┌─ MATERIAL FOR THE TASK
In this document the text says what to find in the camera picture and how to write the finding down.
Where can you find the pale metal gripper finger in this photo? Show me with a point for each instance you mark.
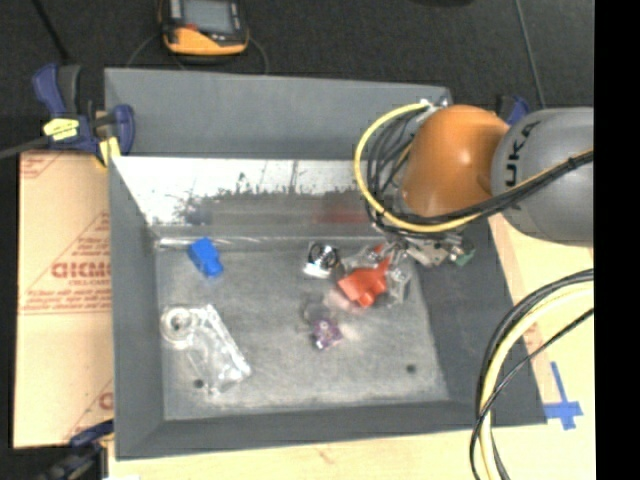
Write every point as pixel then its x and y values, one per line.
pixel 403 280
pixel 369 255

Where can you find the red plastic toy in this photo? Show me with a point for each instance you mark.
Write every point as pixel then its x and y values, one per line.
pixel 362 283

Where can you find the shiny silver round object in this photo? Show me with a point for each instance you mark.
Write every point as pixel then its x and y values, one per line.
pixel 321 259

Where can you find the small purple toy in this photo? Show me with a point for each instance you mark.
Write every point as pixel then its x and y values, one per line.
pixel 326 333

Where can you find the grey metal bin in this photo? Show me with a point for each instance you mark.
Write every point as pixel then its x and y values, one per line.
pixel 280 288

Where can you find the blue toy block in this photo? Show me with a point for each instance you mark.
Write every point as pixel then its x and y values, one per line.
pixel 205 258

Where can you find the clear plastic box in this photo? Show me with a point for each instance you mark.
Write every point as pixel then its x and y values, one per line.
pixel 220 350

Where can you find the clear glass cup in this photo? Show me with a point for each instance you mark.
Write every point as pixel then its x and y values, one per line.
pixel 177 325

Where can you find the brown cardboard board red print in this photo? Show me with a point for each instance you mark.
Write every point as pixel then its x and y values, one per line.
pixel 60 318

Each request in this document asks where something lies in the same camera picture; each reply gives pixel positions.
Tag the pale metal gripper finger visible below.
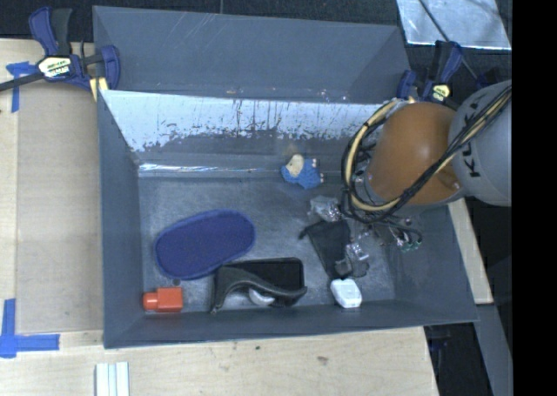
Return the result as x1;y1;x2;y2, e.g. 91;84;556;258
333;258;355;279
346;233;372;264

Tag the white small box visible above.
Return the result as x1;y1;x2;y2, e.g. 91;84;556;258
329;277;364;310

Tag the black flat box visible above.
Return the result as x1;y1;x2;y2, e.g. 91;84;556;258
225;256;305;292

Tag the blue toy animal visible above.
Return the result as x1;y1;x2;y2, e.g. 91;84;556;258
279;152;325;191

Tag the black curved plastic tool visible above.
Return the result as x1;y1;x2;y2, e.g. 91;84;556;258
210;265;309;314

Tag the blue oval cloth pad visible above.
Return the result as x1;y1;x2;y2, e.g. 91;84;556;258
153;208;258;281

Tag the orange plastic block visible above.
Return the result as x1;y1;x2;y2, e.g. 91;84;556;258
142;285;185;314

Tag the grey metal bin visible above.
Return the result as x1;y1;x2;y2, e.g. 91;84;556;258
91;4;480;350
└─
# WHAT YOU HAVE TO DO
Before you return the listing exactly, strip out its pictures.

# ANSWER BELOW
In this document the text says what to find in the camera picture and how to write the finding down.
Where can you find the pale metal gripper finger in this photo? Show me with a point for each instance you mark.
Write every point as pixel then its x and y values, one per line.
pixel 403 280
pixel 369 255

Where can you find the red plastic toy in this photo? Show me with a point for each instance you mark.
Write every point as pixel then its x and y values, one per line.
pixel 362 283

Where can you find the shiny silver round object in this photo? Show me with a point for each instance you mark.
Write every point as pixel then its x and y values, one per line.
pixel 321 259

Where can you find the small purple toy in this photo? Show me with a point for each instance you mark.
Write every point as pixel then its x and y values, one per line.
pixel 326 333

Where can you find the grey metal bin in this photo? Show me with a point for each instance you mark.
Write every point as pixel then its x and y values, one per line.
pixel 280 288

Where can you find the blue toy block in this photo? Show me with a point for each instance you mark.
Write every point as pixel then its x and y values, one per line.
pixel 205 258

Where can you find the clear plastic box in this photo? Show me with a point for each instance you mark.
Write every point as pixel then its x and y values, one per line.
pixel 220 350

Where can you find the clear glass cup in this photo? Show me with a point for each instance you mark.
Write every point as pixel then its x and y values, one per line.
pixel 177 325

Where can you find the brown cardboard board red print in this photo? Show me with a point for each instance you mark.
Write every point as pixel then its x and y values, one per line.
pixel 60 318

Each request in this document asks where something lies in the same camera picture; each reply gives pixel positions.
Tag the pale metal gripper finger visible below.
Return the result as x1;y1;x2;y2, e.g. 91;84;556;258
333;258;355;279
346;233;372;264

Tag the white small box visible above.
Return the result as x1;y1;x2;y2, e.g. 91;84;556;258
329;277;364;310

Tag the black flat box visible above.
Return the result as x1;y1;x2;y2, e.g. 91;84;556;258
225;256;305;292

Tag the blue toy animal visible above.
Return the result as x1;y1;x2;y2, e.g. 91;84;556;258
279;152;325;191

Tag the black curved plastic tool visible above.
Return the result as x1;y1;x2;y2, e.g. 91;84;556;258
210;265;309;314

Tag the blue oval cloth pad visible above.
Return the result as x1;y1;x2;y2, e.g. 91;84;556;258
153;208;258;281

Tag the orange plastic block visible above.
Return the result as x1;y1;x2;y2, e.g. 91;84;556;258
142;285;185;314

Tag the grey metal bin visible above.
Return the result as x1;y1;x2;y2, e.g. 91;84;556;258
91;4;480;350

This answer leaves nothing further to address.